ProLynx Inc., San Francisco, CA, United States.
Human Retrovirus Pathogenesis Section, Vaccine Branch, Center for Cancer Research, National Cancer Institute at Frederick, Frederick, MD, United States.
Front Immunol. 2024 Nov 4;15:1458145. doi: 10.3389/fimmu.2024.1458145. eCollection 2024.
IL-15 agonists hold promise as immunotherapeutics due to their ability to induce the proliferation and expansion of cytotoxic immune cells including natural killer (NK) and CD8 T cells. However, they generally have short half-lives that necessitate frequent administration to achieve efficacy. To address this limitation, we have developed a half-life extension technology using hydrogel microspheres (MS). Here, the therapeutic is tethered to MSs by a releasable linker with pre-programed cleavage rates. We previously showed the MS conjugate of single-chain IL-15, MS~IL-15, effectively increased the half-life of IL-15 to approximately 1 week and enhanced the pharmacodynamics. We sought to determine whether the same would be true with a MS conjugate of the IL-15 agonist, receptor-linker IL-15 (RLI).
We prepared a long acting MS conjugate of RLI, MSRLI. The pharmacokinetics and pharmacodynamics of MSRLI were measured in C57BL/6J mice and compared to MSIL-15. The antitumor efficacy of MSRLI was measured when delivered subcutaneously or intratumorally in the CT26 tumor model and intratumorally in the orthotopic EO771 tumor model.
MSRLI exhibited a half-life of 30 h, longer than most IL-15 agonists but shorter than MSIL-15. The shorter than expected half-life of MSRLI was shown to be due to target-mediated-disposition caused by an IL-15 induced cytokine sink. MSRLI resulted in very potent stimulation of NK and CD44CD8 T cells, but also caused significant injection-site toxicity that may preclude subcutaneous administration. We thus pivoted our efforts toward studying the MSRLI for long-acting intra-tumoral therapy, where some degree of necrosis might be beneficial. When delivered intra- tumorally, both MSIL-15 and MS~RLI had modest anti-tumor efficacy, but high anti- metastatic activity.
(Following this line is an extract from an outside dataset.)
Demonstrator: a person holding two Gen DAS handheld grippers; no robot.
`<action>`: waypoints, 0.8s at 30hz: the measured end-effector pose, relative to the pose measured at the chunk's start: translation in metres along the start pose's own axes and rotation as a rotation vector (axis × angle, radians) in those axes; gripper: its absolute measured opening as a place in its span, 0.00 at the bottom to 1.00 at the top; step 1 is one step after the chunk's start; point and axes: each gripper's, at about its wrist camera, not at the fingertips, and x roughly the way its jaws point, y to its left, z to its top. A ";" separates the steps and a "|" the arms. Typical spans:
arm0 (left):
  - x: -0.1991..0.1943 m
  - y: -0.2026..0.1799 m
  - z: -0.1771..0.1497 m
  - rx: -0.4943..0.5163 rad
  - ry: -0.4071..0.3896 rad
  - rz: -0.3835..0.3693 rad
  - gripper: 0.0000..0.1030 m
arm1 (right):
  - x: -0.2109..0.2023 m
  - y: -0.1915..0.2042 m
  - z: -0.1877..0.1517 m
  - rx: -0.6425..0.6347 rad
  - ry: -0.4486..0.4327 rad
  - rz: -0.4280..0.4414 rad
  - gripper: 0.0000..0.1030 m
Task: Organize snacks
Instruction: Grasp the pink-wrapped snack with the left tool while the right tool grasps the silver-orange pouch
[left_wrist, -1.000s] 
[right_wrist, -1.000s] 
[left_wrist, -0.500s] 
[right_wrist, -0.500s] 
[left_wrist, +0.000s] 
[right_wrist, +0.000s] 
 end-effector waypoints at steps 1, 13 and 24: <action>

Intra-tumoral MSRLI and MSRLI combined with systemic treatment with other agents could provide beneficial antitumor and anti-metastatic effects without the toxic effects of systemic IL-15 agonists. Our findings demonstrate that intra-tumorally administered long-acting IL-15 agonists counter two criticisms of loco-regional therapy: the necessity for frequent injections and the challenge of managing metastases.
IL-15 激动剂因其能够诱导细胞毒性免疫细胞(包括自然杀伤(NK)和 CD8 T 细胞)的增殖和扩增而有望成为免疫疗法。然而,它们的半衰期通常较短,需要频繁给药才能发挥疗效。为了解决这一限制,我们开发了一种使用水凝胶微球(MS)的半衰期延长技术。在这里,通过具有预编程切割率的可释放接头将治疗剂连接到 MS 上。我们之前表明,IL-15 的单链 MS 缀合物 MS~IL-15 可有效将 IL-15 的半衰期延长至约 1 周,并增强药效动力学。我们试图确定 IL-15 激动剂受体接头 IL-15(RLI)的 MS 缀合物是否也是如此。
我们制备了 RLI 的长效 MS 缀合物 MSRLI。在 C57BL/6J 小鼠中测量了 MSRLI 的药代动力学和药效动力学,并与 MSIL-15 进行了比较。在 CT26 肿瘤模型中皮下或肿瘤内给予 MSRLI 以及在 EO771 肿瘤模型中肿瘤内给予 MS~RLI 时,测量了其抗肿瘤功效。
MSRLI 的半衰期为 30 小时,长于大多数 IL-15 激动剂,但短于 MSIL-15。MSRLI 的半衰期短于预期,这是由于 IL-15 诱导的细胞因子库引起的靶介导处置所致。MSRLI 导致 NK 和 CD44CD8 T 细胞非常强烈的刺激,但也引起了明显的注射部位毒性,这可能会排除皮下给药。因此,我们将努力转向研究 MSRLI 用于长效肿瘤内治疗,在这种情况下,一定程度的坏死可能是有益的。当肿瘤内给药时,MSIL-15 和 MS~RLI 均具有适度的抗肿瘤功效,但具有很高的抗转移活性。
肿瘤内给予 MSRLI 和 MSRLI 联合全身给予其他药物可能会提供有益的抗肿瘤和抗转移作用,而不会产生全身 IL-15 激动剂的毒性作用。我们的研究结果表明,局部给予长效 IL-15 激动剂可以克服局部区域治疗的两个批评:频繁注射的必要性和管理转移的挑战。